GIVEN MATERIAL
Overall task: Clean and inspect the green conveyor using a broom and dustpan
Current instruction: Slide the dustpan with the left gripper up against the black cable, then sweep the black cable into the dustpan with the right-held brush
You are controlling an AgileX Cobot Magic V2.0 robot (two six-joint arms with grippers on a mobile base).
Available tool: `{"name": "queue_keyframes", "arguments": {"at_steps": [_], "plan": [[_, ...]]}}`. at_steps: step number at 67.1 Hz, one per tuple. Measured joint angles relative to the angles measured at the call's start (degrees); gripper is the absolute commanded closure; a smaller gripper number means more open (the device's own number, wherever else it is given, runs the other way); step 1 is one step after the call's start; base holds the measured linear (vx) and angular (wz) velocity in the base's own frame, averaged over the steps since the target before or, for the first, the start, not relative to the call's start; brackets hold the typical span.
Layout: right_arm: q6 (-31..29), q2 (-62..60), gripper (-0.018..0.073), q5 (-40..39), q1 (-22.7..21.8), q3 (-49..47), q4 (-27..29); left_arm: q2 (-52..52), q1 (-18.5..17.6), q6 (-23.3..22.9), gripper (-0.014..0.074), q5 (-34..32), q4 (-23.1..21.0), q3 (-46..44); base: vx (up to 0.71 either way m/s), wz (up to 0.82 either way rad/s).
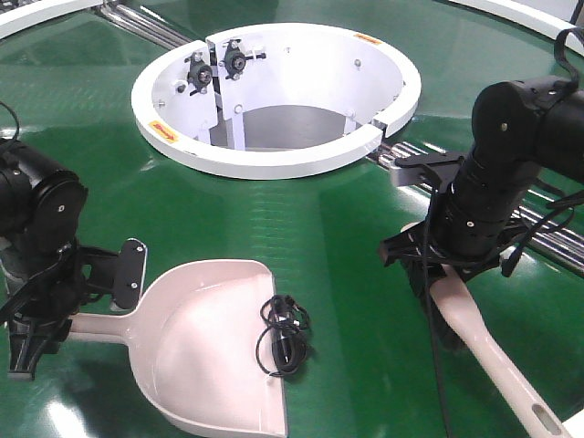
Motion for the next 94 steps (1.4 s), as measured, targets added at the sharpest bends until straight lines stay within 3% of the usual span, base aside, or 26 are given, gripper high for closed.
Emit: {"name": "queue_keyframes", "arguments": {"at_steps": [31, 94], "plan": [[0.0, 0.0, 0.0568, 0.1, 0.0, 0.0, 0.0, 0.0, -0.2, -0.1, 0.0619, -0.5, -4.5, 0.0, 0.0, 0.0], [0.0, 0.0, 0.0568, 0.1, 0.0, 0.0, 0.0, 0.0, -0.2, -0.1, 0.0619, -0.6, -4.9, 0.0, 0.0, 0.0]]}}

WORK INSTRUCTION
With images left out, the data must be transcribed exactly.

TASK OUTPUT
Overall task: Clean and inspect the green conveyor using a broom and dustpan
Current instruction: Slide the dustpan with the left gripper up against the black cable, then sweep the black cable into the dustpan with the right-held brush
You are controlling an AgileX Cobot Magic V2.0 robot (two six-joint arms with grippers on a mobile base).
Available tool: `{"name": "queue_keyframes", "arguments": {"at_steps": [_], "plan": [[_, ...]]}}`. at_steps: step number at 67.1 Hz, one per tuple. Measured joint angles relative to the angles measured at the call's start (degrees); gripper is the absolute commanded closure; a smaller gripper number means more open (the device's own number, wherever else it is given, runs the other way); step 1 is one step after the call's start; base holds the measured linear (vx) and angular (wz) velocity in the base's own frame, averaged over the steps since the target before or, for the first, the start, not relative to the call's start; brackets hold the typical span.
Layout: right_arm: q6 (-31..29), q2 (-62..60), gripper (-0.018..0.073), q5 (-40..39), q1 (-22.7..21.8), q3 (-49..47), q4 (-27..29); left_arm: q2 (-52..52), q1 (-18.5..17.6), q6 (-23.3..22.9), gripper (-0.014..0.074), q5 (-34..32), q4 (-23.1..21.0), q3 (-46..44); base: vx (up to 0.71 either way m/s), wz (up to 0.82 either way rad/s).
Motion for the next 94 steps (1.4 s), as measured, targets added at the sharpest bends until straight lines stay within 3% of the usual span, base aside, or 26 are given, gripper high for closed.
Emit: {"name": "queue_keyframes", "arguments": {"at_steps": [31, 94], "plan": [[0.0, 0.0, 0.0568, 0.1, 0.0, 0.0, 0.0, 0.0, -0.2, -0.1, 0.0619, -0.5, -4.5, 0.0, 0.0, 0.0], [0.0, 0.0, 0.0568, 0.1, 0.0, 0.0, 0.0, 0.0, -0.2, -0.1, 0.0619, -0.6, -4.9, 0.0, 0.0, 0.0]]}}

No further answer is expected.